Trago a trago vacío la copa intercalando alguna calada. Pienso qué decir, miro al techo como si fuesen a surgir las palabras que busco sobre la pintura blanca. Pienso si decir algo y busco en el cenicero el cigarro, pero ya lo he terminado. Suelo tener arranques de tristeza nerviosa, para nada superados. Recojo lo necesario para dar una vuelta. Abro la cartera y veo un billete de diez euros. Suficiente. Cierro la puerta y suena un portazo. Encojo los hombros y bajo las escaleras de olor a mierda. Huelo mi chaqueta y confirmo que no soy yo.

“Me levanté sabiendo que no te habías acostado,
Me prometí que hoy no dormiría,
No sé por qué lo hice,
Supongo que me dejé llevar por la grandilocuencia de las promesas,
No podía dormir por mucho que quisiera.

Salí de casa,
Volví a por la basura,
Lancé el saco y me decidí por la izquierda,
Busqué a cualquiera,
No importaba quien.

Pasé frente a un bar
Pero le faltaban letras en el cartel,
Decidí probar suerte en el siguiente
Pero sólo había un par de viejos y la camarera.
Caminé sin saber bien dónde estaba,
No me gustaba el ambiente y huí calle arriba buscando a cualquiera,
No importaba quien,
No quería dormir,
No podría aunque quisiera.

Entré en el “Ruta 56”,
Me gustan las comarcales,
Me senté en el banco de madera
Y una astilla se enganchó en mi manga derecha,
Me pareció suficiente razón para largarme sin pedir,
Me levanté y salí buscando a cualquiera,
No importaba quién ni dónde estuviera.

Pasé frente al “Bohemia”,
Un perro esperaba tumbado en la entrada a que su dueño se emborrachara para guiarlo a casa,
Intenté acariciarlo,
Se levantó de un salto y no paró de ladrar hasta que torcí en la siguiente calle.

Lo eché a suertes,
Cara: dos,
Cruz: tres,
Giró en al aire,
Se escurrió entre mis dedos
Y cayó entre las rejas del alcantarillado.
– ¡Joder! ¡Mierda!
Supuse que eso era un cuatro,
Pasé tres puertas
Y entré en el “Bar Hacienda”,
Pedí una caña asegurándome una copa barata,
Cada sorbo fue un sufrimiento innecesario.

He vuelto a casa,
He desechado cada puerta abierta que he encontrado
Mientras buscaba a cualquiera,
Pero quería encontrarte a ti,
Debe ser eso que llaman echar de menos.”

Debe ser eso que llamo “ser idiota”. La última copa. Abro el agua caliente y limpio el vaso a mi manera. Lo relleno y me siento frente al portátil todavía encendido. Son más de las dos y media. Mañana trabajo, y ahora… ahora no puedo dormir. Me vendría bien un porro. Bajaría a hablar con alguno de los yonkis, pero lo he dejado.

Termino el poema,

“Salgo cada noche buscando mujeres para seguir queriéndote sin desearte.”

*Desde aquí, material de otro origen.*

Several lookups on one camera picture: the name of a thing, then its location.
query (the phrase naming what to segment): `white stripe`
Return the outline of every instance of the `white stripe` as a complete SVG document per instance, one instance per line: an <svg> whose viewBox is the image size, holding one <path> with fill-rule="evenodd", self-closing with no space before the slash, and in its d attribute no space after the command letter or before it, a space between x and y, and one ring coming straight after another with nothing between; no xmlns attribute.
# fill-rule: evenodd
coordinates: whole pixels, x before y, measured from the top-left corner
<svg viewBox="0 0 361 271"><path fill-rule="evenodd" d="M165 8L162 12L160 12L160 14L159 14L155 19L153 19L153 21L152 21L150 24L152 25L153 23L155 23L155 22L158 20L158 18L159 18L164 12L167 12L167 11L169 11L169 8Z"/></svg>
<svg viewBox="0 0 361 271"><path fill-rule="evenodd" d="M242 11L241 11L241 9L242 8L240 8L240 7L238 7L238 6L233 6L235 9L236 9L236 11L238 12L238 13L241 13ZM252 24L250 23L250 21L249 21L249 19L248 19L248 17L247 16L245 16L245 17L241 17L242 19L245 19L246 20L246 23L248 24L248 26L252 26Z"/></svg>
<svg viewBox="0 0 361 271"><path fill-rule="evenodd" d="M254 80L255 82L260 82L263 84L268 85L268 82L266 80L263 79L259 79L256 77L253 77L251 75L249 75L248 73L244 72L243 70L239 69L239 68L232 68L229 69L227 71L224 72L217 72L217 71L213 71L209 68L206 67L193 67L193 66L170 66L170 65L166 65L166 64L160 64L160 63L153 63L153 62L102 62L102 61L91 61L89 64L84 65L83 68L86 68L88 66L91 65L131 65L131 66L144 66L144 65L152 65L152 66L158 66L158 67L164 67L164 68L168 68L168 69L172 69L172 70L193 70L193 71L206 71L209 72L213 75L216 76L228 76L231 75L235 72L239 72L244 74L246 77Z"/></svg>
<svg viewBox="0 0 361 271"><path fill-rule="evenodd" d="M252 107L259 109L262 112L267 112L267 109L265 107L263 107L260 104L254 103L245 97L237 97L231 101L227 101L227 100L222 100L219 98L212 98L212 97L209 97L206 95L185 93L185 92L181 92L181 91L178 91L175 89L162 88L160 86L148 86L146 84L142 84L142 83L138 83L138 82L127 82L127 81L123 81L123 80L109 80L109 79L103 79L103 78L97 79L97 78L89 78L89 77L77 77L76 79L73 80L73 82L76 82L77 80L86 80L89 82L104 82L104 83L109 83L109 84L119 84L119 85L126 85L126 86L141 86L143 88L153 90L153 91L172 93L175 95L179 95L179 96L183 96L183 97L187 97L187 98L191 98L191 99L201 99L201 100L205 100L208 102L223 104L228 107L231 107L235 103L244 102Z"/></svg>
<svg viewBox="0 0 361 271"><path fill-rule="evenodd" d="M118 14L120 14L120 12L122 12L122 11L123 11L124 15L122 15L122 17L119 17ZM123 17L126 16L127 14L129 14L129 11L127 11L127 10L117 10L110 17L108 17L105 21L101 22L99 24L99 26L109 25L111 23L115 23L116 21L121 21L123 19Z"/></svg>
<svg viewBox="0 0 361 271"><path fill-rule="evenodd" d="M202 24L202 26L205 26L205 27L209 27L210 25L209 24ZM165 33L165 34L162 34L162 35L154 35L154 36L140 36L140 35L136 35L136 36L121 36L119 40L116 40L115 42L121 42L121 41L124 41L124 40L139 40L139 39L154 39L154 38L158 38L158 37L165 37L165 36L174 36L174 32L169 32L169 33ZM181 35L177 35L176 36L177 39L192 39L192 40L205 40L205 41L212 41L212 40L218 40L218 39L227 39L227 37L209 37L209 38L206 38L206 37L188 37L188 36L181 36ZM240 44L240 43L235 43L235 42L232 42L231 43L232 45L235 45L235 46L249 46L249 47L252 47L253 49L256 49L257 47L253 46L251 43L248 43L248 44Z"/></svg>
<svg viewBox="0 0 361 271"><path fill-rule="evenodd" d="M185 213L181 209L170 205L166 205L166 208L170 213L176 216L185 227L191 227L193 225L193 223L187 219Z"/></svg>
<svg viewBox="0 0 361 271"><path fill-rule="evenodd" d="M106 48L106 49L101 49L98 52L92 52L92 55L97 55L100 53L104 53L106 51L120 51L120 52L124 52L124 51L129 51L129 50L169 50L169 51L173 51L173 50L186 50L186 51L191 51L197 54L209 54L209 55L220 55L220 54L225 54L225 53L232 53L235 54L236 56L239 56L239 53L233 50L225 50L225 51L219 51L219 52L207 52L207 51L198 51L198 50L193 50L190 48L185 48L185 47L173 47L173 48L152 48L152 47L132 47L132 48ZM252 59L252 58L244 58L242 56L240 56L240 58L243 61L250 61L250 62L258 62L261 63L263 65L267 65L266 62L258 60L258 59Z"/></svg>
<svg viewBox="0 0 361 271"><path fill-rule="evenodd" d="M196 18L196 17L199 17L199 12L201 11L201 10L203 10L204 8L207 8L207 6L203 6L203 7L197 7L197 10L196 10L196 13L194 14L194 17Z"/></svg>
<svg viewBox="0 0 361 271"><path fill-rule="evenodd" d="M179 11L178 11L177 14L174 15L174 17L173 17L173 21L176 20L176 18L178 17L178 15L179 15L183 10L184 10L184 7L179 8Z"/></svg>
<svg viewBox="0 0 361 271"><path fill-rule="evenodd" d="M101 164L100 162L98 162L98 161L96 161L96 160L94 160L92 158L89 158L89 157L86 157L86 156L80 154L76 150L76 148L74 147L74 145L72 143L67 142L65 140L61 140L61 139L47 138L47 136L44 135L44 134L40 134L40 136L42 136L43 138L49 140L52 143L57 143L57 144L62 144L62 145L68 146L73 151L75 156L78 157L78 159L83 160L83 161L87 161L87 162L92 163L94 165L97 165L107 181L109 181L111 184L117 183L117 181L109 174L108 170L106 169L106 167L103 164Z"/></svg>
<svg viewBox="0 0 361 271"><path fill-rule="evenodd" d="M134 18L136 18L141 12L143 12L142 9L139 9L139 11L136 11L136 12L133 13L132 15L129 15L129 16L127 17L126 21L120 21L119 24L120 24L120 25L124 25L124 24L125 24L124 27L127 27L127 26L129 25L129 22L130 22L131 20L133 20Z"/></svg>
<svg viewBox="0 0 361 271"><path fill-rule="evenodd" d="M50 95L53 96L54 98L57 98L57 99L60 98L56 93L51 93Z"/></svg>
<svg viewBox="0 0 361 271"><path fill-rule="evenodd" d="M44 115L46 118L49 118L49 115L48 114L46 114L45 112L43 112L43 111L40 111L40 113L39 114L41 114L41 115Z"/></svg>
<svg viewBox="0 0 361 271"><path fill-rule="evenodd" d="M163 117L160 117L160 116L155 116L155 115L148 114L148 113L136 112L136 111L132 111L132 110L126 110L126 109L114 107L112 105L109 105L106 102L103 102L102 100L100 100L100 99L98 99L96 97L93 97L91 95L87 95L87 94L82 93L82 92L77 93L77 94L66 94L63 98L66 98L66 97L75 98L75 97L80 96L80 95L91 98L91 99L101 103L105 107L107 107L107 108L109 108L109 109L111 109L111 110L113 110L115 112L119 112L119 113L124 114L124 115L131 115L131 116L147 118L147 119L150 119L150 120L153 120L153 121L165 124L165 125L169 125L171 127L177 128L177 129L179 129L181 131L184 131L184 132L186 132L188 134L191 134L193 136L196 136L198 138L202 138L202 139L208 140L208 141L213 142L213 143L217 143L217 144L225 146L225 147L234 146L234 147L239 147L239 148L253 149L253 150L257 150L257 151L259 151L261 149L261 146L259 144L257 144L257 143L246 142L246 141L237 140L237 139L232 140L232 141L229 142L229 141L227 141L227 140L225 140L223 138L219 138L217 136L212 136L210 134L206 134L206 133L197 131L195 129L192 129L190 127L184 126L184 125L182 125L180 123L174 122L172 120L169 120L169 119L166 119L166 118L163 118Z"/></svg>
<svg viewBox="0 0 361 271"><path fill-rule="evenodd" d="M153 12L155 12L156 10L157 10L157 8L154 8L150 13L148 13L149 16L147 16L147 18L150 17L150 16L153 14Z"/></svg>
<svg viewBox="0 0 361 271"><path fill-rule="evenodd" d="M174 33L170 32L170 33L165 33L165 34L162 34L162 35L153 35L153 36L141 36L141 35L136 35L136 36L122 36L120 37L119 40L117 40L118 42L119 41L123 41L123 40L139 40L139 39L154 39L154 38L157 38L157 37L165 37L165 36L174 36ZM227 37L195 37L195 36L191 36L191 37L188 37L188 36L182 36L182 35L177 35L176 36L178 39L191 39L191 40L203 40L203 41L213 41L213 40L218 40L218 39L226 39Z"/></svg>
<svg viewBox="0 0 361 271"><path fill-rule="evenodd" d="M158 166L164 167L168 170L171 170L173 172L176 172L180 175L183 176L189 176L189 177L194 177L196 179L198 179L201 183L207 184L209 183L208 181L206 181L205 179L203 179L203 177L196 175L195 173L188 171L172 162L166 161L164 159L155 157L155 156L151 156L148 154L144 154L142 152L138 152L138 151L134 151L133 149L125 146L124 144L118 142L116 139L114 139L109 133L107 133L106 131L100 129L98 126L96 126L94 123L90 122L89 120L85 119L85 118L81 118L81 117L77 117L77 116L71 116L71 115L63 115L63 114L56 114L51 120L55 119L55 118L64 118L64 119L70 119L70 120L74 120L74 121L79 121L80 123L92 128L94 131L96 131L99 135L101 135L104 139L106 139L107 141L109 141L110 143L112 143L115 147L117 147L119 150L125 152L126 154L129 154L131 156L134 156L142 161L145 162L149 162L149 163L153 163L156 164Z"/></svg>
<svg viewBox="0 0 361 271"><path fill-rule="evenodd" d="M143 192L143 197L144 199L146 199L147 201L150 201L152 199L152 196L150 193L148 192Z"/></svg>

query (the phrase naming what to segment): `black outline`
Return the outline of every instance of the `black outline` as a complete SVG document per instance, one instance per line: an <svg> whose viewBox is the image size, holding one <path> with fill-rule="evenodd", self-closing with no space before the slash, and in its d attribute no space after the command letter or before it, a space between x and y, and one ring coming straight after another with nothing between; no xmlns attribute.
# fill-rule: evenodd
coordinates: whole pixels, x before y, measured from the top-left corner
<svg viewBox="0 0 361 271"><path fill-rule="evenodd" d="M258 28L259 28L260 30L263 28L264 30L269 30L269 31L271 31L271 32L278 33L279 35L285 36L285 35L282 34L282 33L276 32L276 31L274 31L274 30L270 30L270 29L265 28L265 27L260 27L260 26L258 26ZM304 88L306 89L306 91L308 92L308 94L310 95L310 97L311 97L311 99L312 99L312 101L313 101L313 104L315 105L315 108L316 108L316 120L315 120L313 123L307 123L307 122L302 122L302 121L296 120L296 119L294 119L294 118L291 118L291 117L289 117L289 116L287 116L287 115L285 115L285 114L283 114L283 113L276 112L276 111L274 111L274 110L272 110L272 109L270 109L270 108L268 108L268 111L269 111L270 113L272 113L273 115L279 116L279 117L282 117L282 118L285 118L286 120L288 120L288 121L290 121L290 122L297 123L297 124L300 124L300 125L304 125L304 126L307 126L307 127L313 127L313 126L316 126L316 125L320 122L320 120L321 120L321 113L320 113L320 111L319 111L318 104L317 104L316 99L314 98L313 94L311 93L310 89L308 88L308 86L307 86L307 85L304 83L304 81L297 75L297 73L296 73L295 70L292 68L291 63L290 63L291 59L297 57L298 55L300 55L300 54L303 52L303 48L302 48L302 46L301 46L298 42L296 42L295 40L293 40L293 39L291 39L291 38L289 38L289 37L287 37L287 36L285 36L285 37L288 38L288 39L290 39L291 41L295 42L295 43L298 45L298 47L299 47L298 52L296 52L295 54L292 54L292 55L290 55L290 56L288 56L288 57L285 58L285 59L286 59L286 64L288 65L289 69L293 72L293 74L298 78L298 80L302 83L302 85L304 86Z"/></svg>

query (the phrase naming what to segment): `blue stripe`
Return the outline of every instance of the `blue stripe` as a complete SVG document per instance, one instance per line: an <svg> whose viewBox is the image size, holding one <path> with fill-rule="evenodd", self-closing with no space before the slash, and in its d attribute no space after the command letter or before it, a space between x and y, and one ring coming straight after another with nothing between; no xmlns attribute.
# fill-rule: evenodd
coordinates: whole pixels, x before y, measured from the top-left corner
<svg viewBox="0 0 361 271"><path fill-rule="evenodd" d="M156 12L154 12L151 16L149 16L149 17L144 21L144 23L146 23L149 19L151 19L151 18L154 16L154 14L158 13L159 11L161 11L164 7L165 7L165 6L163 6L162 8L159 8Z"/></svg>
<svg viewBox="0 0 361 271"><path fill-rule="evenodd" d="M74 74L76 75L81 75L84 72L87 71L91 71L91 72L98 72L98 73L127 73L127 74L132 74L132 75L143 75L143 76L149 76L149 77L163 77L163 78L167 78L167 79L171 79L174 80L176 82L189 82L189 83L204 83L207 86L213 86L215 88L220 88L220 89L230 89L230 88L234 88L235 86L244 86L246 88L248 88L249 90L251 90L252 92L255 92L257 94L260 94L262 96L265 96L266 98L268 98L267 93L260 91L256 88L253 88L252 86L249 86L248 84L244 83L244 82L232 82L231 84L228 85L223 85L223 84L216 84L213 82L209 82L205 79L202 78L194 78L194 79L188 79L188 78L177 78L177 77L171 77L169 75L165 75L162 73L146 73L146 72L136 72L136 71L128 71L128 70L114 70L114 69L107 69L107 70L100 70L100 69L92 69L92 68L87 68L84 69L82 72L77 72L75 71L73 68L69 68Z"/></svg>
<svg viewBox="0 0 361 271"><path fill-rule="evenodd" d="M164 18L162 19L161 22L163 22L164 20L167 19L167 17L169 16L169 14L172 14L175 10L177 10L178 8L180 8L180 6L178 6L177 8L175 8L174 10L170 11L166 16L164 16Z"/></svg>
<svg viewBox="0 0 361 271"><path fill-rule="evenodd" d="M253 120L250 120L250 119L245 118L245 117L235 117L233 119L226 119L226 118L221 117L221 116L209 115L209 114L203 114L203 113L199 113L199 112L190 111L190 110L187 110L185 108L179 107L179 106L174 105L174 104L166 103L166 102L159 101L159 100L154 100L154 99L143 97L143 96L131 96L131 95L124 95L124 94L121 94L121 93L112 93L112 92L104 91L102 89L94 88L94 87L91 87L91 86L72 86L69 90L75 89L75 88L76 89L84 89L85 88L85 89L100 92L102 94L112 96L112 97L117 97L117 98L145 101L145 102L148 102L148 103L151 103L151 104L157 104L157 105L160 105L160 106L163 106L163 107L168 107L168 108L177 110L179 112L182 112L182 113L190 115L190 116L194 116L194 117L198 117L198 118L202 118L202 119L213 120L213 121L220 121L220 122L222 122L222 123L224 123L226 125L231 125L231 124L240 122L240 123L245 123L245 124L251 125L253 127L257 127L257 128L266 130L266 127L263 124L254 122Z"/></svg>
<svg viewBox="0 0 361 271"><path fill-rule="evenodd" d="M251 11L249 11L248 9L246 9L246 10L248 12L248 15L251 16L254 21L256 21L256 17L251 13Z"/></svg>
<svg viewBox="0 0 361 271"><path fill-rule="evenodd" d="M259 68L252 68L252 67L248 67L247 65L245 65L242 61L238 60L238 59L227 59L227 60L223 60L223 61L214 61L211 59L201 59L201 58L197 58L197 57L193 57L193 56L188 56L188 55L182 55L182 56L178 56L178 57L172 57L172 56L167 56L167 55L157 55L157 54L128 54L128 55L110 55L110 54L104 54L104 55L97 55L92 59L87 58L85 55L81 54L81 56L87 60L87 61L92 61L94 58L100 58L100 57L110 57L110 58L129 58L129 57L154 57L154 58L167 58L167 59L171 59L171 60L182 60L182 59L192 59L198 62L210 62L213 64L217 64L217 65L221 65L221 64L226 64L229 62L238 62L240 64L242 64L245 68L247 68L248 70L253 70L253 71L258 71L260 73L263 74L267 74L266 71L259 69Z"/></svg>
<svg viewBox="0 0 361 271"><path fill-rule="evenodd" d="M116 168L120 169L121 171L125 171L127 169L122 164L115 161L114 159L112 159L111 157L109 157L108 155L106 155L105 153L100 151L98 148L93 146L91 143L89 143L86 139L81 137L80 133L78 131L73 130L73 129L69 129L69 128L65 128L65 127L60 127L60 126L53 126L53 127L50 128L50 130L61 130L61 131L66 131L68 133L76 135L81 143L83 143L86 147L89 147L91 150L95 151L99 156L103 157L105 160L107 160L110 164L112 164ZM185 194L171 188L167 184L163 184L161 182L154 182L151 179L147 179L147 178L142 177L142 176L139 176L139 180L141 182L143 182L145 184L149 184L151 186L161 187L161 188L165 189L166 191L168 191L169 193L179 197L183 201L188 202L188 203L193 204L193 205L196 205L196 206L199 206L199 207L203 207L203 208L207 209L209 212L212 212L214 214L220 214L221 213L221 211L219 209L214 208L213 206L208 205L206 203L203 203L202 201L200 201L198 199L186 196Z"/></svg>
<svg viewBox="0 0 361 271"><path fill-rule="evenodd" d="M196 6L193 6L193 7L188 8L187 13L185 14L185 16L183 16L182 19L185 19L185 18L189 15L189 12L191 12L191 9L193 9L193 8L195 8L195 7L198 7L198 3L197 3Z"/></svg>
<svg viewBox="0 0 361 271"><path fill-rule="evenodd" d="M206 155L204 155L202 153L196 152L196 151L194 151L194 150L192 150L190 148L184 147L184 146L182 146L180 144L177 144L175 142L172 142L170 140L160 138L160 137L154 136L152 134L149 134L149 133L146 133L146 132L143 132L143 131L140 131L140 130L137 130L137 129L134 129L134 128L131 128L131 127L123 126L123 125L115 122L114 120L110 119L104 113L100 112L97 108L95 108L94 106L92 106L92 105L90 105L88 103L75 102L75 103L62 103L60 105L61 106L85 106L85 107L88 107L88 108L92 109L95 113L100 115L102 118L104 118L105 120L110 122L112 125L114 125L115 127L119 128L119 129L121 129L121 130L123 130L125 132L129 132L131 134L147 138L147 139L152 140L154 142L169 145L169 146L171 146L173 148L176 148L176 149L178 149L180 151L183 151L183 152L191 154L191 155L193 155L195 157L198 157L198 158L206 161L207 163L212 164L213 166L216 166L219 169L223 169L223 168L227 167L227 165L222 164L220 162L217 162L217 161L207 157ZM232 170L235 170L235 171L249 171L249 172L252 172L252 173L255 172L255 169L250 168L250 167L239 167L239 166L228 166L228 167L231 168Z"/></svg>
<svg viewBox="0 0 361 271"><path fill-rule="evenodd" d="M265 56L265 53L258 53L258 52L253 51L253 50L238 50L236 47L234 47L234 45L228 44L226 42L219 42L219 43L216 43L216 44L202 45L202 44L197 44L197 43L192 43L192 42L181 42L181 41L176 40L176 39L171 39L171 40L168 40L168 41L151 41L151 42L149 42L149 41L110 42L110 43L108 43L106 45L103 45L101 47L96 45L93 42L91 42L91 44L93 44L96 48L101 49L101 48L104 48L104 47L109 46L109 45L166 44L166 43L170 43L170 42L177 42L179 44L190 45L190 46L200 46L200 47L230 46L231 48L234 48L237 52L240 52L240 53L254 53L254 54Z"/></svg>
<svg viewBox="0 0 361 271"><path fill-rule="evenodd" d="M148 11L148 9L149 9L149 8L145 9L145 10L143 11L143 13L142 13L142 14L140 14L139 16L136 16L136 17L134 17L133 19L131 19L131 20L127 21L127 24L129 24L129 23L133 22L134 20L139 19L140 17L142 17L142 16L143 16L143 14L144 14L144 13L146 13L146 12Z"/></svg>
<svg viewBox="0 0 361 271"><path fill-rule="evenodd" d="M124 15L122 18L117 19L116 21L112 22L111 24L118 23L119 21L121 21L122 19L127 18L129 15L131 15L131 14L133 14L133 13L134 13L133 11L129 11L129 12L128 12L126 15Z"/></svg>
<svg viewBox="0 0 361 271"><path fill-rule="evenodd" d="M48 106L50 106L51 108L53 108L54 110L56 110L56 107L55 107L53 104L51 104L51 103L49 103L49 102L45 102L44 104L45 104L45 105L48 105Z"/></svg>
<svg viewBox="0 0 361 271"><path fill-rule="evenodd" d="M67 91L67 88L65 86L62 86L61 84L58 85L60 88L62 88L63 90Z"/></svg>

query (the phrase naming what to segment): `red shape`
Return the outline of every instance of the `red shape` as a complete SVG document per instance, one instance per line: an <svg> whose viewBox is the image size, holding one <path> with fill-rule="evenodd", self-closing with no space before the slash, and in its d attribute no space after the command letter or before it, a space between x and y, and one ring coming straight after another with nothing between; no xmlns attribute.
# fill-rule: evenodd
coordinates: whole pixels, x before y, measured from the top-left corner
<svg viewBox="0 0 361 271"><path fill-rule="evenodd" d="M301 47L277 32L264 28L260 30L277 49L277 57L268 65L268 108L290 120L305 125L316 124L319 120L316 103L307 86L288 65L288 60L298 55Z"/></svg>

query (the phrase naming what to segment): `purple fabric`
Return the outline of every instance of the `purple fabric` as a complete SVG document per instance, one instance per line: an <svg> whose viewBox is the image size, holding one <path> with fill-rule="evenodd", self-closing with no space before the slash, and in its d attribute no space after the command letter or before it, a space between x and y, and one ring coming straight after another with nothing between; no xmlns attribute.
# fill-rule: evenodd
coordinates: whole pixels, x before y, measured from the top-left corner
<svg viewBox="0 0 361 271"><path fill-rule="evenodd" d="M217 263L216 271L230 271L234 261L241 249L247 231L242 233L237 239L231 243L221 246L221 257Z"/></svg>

Leeré algo ligero, algún relato. Comeré algo, siempre después de un cigarro, pero no tengo hambre. Leeré a Carver, hoy toca… “Tanta agua tan cerca de casa”. Espero quedarme dormido antes de terminarlo.

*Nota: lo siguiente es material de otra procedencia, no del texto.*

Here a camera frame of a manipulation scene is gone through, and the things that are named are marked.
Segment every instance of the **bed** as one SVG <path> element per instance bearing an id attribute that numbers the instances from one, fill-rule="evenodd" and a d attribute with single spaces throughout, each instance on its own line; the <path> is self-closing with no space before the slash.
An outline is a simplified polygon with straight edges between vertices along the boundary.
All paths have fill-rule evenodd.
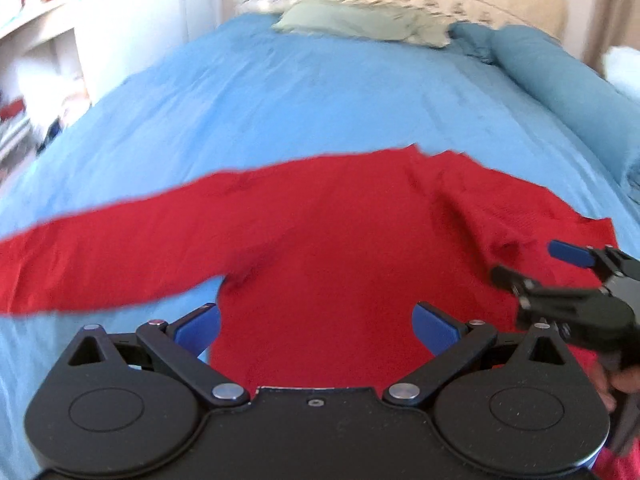
<path id="1" fill-rule="evenodd" d="M 574 126 L 573 116 L 551 110 L 555 98 L 545 104 L 545 86 L 530 79 L 535 65 L 527 71 L 516 59 L 514 44 L 533 54 L 549 48 L 561 53 L 546 34 L 503 29 L 484 46 L 501 61 L 487 64 L 479 59 L 482 45 L 463 38 L 435 50 L 281 34 L 271 28 L 276 15 L 255 11 L 297 0 L 232 1 L 240 16 L 126 80 L 46 149 L 0 200 L 0 237 L 217 170 L 415 143 L 425 153 L 465 152 L 489 168 L 548 187 L 584 216 L 611 217 L 620 247 L 640 256 L 633 189 L 599 155 L 604 148 Z M 496 28 L 534 25 L 561 36 L 564 23 L 561 0 L 402 3 L 416 1 L 428 9 L 435 2 L 451 21 Z M 583 69 L 568 56 L 556 63 L 548 84 L 562 81 L 563 67 Z M 600 80 L 594 84 L 599 91 Z M 582 100 L 577 91 L 564 98 Z M 611 123 L 609 138 L 618 126 Z M 627 143 L 623 151 L 633 150 Z M 109 312 L 0 317 L 0 477 L 36 475 L 22 418 L 78 327 L 98 322 L 109 332 L 130 332 L 148 319 L 177 319 L 212 301 L 221 282 L 215 278 L 179 296 Z"/>

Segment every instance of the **red object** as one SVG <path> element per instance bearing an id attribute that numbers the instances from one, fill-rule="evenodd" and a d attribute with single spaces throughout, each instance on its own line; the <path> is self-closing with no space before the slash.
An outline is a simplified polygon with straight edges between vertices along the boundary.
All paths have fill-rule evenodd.
<path id="1" fill-rule="evenodd" d="M 0 121 L 5 121 L 15 117 L 17 114 L 24 111 L 24 101 L 22 98 L 18 98 L 12 101 L 4 108 L 0 108 Z"/>
<path id="2" fill-rule="evenodd" d="M 213 174 L 5 240 L 0 304 L 8 314 L 111 308 L 224 274 L 220 372 L 250 391 L 380 391 L 431 357 L 412 333 L 417 301 L 507 331 L 516 301 L 488 281 L 494 264 L 547 285 L 597 285 L 548 256 L 556 237 L 615 243 L 609 220 L 464 155 L 322 156 Z M 634 480 L 638 455 L 608 463 L 605 453 L 598 471 Z"/>

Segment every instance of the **white pillow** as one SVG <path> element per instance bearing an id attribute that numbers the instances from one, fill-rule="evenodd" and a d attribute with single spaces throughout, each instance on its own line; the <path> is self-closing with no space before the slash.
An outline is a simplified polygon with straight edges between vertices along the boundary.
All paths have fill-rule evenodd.
<path id="1" fill-rule="evenodd" d="M 640 52 L 612 46 L 602 59 L 605 79 L 621 94 L 640 104 Z"/>

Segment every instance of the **human hand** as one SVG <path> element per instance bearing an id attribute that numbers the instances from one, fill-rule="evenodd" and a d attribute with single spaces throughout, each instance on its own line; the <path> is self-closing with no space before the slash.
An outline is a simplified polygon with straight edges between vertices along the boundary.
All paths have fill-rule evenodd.
<path id="1" fill-rule="evenodd" d="M 589 378 L 610 412 L 616 409 L 616 399 L 610 393 L 612 388 L 625 394 L 640 393 L 640 367 L 638 366 L 615 372 L 607 377 L 602 365 L 596 363 L 591 369 Z"/>

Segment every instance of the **light green pillow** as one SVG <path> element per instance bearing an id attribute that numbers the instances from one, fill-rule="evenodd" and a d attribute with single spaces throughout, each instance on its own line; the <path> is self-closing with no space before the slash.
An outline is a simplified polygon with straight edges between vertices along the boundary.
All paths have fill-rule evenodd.
<path id="1" fill-rule="evenodd" d="M 302 0 L 273 25 L 281 32 L 325 32 L 379 41 L 406 41 L 441 48 L 450 42 L 447 24 L 426 10 L 389 4 Z"/>

Antes de ponerme a ello contesto el mensaje. “Lo siento, soy idiota. ¡Pero me estoy tratando! He pedido consejo al especialista (he pagado con mi mejor riñón) y me he apuntado a las reuniones de estúpidos anónimos. Le recalqué lo de que era idiota y no estúpido, pero dijo que era indiferente. Sólo ten un poco de paciencia”. Mucho tendría que quererme para tener más paciencia, y nunca hemos hablado del tema. Apuro la copa y abro la cartera. Ocho euros, suficiente.
Suena un portazo y yo huelo mi ropa.